As Chief Information Officer, Camplese is charged with the creation of strategic IT initiatives that align with the University’s mission, culture, and long-term goals. He works closely across the campus community with the Provost, Deans, students, and faculty to deliver programs and services that enhance teaching, learning, research, and student activities. Camplese also works with the Chief Information Officer of the University Hospital in the development of information systems between the main academic campus and the medicine campus.
Prior to joining the University of Chicago, Camplese served as Vice President for Information Technology and Chief Information Officer at Stony Brook University. In this role, he served on the President’s senior leadership team and oversaw the Division of Information Technology. During his tenure, he engineered a number of important changes to IT at Stony Brook. Among these were substantial upgrades to the University’s IT infrastructure, marked improvements in the approach to cybersecurity, advances in the utilization of social media and collaborative tools, and critical innovations in the use of technology for teaching and learning. He led the University’s Mobile/Digital Now initiative, working to reinvent both physical and virtual learning environments, optimizing wireless access, inspiring instructors to transition to digital content, and leveraging mobile access across the lifecycle of student experiences.
In addition to his administrative tasks, Camplese taught Disruptive Technologies at Stony Brook University. The course, modeled after a course he co-taught and designed at The Pennsylvania State University, was reimagined for undergraduates in the Consortium for Digital Arts, Culture, and Technology department where he held affiliate status. Additionally, he served as chair of the Project 50 Forward Operational Excellence Steering Committee and on several University-wide committees.
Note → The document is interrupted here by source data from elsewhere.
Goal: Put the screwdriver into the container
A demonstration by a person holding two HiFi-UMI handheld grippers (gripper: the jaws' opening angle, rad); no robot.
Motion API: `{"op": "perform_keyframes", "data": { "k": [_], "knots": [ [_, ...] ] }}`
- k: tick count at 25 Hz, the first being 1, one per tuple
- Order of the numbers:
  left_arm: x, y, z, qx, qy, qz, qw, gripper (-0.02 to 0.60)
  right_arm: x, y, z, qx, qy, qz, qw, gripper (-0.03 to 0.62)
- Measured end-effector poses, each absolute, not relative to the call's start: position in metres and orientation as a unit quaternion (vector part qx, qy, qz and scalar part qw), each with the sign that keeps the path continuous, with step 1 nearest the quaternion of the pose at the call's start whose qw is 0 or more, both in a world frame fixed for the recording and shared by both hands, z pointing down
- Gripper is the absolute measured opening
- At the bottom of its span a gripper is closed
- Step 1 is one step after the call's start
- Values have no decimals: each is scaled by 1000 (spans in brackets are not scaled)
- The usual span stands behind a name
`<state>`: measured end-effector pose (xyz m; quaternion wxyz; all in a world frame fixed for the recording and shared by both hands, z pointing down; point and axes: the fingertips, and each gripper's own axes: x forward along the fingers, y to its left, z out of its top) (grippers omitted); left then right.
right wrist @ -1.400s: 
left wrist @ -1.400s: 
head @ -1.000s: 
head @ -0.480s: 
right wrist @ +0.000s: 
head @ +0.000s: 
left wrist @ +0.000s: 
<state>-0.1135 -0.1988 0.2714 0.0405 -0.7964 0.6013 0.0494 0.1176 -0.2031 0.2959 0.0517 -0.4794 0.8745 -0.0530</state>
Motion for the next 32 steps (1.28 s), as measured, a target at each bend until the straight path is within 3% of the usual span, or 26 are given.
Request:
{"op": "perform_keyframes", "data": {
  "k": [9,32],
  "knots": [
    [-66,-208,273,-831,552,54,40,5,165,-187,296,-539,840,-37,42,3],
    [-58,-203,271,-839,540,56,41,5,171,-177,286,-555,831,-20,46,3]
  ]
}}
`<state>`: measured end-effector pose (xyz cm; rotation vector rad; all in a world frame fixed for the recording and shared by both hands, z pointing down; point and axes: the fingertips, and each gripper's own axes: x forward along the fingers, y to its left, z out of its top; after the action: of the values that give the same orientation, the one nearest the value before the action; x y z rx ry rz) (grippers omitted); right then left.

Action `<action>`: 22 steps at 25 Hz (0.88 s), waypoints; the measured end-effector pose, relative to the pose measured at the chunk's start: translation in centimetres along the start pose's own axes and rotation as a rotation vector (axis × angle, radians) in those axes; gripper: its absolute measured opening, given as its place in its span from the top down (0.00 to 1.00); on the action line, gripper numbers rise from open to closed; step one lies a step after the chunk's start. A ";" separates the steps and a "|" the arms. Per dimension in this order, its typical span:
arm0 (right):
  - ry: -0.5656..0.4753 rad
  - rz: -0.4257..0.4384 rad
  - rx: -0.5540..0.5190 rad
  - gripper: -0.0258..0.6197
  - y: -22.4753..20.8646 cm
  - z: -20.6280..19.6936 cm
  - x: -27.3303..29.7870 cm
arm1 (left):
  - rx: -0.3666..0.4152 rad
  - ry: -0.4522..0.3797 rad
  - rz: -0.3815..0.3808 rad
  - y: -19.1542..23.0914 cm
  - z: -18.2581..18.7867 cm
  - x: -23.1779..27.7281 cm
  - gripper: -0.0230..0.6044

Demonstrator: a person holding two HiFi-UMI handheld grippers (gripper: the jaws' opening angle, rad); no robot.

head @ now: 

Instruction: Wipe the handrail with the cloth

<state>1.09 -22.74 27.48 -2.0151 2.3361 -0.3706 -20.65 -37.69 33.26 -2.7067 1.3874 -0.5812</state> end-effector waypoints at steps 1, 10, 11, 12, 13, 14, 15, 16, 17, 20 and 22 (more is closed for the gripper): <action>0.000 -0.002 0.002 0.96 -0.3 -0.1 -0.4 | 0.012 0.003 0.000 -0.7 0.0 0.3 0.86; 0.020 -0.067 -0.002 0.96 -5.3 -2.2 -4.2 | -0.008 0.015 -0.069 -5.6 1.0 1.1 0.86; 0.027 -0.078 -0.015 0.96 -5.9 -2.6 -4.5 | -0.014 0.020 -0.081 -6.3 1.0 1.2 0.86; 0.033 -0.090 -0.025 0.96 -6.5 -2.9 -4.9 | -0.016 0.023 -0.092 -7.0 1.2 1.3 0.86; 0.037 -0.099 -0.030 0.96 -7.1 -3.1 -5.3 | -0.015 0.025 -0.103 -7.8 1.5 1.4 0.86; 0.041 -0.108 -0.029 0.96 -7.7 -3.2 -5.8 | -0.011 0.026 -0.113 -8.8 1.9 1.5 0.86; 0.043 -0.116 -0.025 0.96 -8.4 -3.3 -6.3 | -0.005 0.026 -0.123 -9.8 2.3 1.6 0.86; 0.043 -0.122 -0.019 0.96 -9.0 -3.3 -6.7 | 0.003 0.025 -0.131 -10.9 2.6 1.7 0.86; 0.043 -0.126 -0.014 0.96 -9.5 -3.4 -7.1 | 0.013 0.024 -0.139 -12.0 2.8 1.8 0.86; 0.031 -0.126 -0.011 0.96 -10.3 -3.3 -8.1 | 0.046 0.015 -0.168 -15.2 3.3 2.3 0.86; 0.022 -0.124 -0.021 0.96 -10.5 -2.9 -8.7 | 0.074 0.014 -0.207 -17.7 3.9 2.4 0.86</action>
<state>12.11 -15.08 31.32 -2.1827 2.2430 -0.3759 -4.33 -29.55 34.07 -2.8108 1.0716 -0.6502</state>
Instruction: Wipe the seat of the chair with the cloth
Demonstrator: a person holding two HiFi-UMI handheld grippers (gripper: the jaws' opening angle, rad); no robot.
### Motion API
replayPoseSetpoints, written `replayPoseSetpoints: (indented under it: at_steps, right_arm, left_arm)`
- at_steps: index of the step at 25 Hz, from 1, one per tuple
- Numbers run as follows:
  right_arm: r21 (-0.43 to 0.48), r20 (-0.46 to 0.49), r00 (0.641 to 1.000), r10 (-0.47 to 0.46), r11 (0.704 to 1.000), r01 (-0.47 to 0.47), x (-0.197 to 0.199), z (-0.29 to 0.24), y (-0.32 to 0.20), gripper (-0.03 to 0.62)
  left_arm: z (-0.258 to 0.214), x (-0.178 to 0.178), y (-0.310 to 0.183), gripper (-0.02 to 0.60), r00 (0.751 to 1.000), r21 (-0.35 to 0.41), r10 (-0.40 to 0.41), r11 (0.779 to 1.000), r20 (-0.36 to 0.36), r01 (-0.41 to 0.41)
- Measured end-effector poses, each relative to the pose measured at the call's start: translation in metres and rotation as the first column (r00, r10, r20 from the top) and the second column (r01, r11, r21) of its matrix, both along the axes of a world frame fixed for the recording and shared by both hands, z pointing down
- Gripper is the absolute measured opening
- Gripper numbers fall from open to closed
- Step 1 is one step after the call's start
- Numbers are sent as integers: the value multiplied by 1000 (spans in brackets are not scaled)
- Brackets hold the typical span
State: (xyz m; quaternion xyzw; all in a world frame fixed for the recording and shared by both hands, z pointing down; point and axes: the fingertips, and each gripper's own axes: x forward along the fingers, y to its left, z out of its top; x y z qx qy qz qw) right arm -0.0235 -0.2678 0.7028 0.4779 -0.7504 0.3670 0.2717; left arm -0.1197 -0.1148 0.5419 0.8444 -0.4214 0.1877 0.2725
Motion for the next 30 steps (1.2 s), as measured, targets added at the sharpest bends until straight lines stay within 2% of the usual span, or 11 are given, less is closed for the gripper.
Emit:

Camplese came to Stony Brook after fifteen years at Penn State, most recently serving as the Senior Director for Teaching and Learning with Technology from 2010-13. In that role, he provided strategic direction to enhance Penn State’s use of technology in teaching, learning, and research. He oversaw classroom and lab design and management, guided ongoing training initiatives, and worked to establish innovative approaches to support the integration of technologies into learning environments. He also served as Co-Director in the Center for Online Innovations in Learning at Penn State and was a member of Penn State’s Faculty Senate.
He is an Apple Distinguished Educator, selected for his innovative uses of technology in support of his teaching and administrative work. He has served on many industry advisory boards including both the NYERSERNet.org and .net boards, the Apple Digital Campus, and Junior Achievement. Camplese is an established public speaker who strives to provide practical insight into the use of technologies to drive greater classroom engagement. He is also an established consultant, helping organizations integrate technology into their business practices, education and training programs, and their internal and external communication processes. He is a published author and has presented both practical and theoretical concepts at regional and national conferences.
Camplese is married and the father of two children who do an amazing job of keeping him both busy and very engaged in technology and the overall state of our educational system. He received a Masters of Science in Instructional Technology from Bloomsburg University and is a 1994 graduate of West Virginia University with a Bachelor of Science in Psychology.